Your task: Nothing outside the range is wanted. Repeat exactly the lines below from the one with "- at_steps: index" through the one with "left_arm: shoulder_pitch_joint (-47".

[Source material — start]

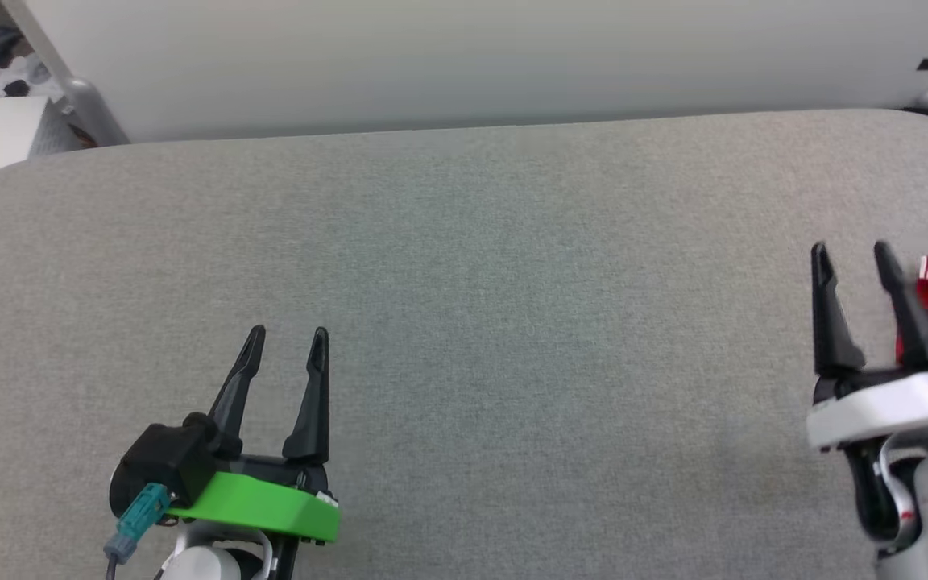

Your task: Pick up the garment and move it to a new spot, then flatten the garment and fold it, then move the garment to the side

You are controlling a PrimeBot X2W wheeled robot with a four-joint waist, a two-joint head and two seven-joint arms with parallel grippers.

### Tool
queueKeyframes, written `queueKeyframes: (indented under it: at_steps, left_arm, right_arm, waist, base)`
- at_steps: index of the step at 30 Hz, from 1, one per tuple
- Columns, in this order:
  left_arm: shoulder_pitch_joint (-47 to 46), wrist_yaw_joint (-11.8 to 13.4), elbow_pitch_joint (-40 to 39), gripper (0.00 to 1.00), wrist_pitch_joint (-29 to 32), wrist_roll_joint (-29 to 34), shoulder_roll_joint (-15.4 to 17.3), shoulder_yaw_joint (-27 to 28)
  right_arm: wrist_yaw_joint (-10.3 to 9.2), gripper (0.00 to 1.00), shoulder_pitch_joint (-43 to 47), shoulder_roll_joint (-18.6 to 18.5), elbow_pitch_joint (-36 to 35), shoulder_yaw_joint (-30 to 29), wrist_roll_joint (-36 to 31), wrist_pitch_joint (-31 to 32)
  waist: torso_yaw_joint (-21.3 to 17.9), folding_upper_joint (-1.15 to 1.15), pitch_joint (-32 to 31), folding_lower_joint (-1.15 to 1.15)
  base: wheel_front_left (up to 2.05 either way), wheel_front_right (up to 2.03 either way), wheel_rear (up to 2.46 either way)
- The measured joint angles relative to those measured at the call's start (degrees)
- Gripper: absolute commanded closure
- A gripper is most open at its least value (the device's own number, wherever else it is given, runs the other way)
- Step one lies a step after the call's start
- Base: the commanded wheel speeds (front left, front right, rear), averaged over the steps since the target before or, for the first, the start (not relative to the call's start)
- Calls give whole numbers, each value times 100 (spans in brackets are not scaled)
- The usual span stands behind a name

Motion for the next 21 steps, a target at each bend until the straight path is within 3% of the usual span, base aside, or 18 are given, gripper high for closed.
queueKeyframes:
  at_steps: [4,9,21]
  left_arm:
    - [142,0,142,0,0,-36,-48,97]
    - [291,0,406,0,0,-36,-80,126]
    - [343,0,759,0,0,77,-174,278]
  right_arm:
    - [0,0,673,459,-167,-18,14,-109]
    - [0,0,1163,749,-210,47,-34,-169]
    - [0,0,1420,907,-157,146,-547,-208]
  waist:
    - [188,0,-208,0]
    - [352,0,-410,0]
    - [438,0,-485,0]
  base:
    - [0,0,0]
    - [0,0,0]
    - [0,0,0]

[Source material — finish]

Solved problem:
- at_steps: index of the step at 30 Hz, from 1, one per tuple
- Columns, in this order:
  left_arm: shoulder_pitch_joint (-47 to 46), wrist_yaw_joint (-11.8 to 13.4), elbow_pitch_joint (-40 to 39), gripper (0.00 to 1.00), wrist_pitch_joint (-29 to 32), wrist_roll_joint (-29 to 34), shoulder_roll_joint (-15.4 to 17.3), shoulder_yaw_joint (-27 to 28)

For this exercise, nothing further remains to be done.